#### PROVIDED DATA ####

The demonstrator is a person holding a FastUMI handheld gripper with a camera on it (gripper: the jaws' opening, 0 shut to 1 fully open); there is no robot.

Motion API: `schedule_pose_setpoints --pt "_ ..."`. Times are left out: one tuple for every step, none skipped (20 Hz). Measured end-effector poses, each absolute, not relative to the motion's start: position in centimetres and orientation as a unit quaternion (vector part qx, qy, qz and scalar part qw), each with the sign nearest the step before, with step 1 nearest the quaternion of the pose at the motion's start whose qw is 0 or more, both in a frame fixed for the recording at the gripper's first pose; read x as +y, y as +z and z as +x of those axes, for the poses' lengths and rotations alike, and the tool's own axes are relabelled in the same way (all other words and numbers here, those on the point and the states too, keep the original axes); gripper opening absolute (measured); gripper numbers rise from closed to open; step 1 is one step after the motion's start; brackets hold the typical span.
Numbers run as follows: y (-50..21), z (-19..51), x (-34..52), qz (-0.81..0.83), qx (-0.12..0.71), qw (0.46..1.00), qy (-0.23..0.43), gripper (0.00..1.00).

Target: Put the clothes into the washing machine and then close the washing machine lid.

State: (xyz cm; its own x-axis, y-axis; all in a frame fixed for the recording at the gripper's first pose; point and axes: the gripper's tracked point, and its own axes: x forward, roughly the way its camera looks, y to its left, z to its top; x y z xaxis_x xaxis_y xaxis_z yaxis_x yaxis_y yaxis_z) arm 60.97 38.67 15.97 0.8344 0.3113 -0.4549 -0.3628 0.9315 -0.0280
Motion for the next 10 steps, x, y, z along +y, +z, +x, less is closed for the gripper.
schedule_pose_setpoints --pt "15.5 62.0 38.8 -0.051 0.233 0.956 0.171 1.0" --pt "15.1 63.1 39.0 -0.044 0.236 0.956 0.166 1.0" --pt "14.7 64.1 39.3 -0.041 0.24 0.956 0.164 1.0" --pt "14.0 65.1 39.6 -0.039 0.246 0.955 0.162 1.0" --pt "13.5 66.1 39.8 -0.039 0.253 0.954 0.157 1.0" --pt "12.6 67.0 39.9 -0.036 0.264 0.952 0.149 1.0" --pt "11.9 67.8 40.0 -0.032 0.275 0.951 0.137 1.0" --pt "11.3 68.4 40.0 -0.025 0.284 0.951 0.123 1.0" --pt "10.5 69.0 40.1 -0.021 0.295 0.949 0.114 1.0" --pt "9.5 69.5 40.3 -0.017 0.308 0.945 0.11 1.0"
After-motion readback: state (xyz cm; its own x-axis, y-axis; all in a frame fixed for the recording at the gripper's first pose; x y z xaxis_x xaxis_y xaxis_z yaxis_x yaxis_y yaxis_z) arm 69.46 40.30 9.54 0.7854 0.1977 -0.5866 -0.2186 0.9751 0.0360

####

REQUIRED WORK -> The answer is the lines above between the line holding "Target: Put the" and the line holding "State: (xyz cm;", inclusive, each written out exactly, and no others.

RESULT ->
Target: Put the clothes into the washing machine and then close the washing machine lid.

State: (xyz cm; its own x-axis, y-axis; all in a frame fixed for the recording at the gripper's first pose; point and axes: the gripper's tracked point, and its own axes: x forward, roughly the way its camera looks, y to its left, z to its top; x y z xaxis_x xaxis_y xaxis_z yaxis_x yaxis_y yaxis_z) arm 60.97 38.67 15.97 0.8344 0.3113 -0.4549 -0.3628 0.9315 -0.0280

Nothing further belongs to this answer.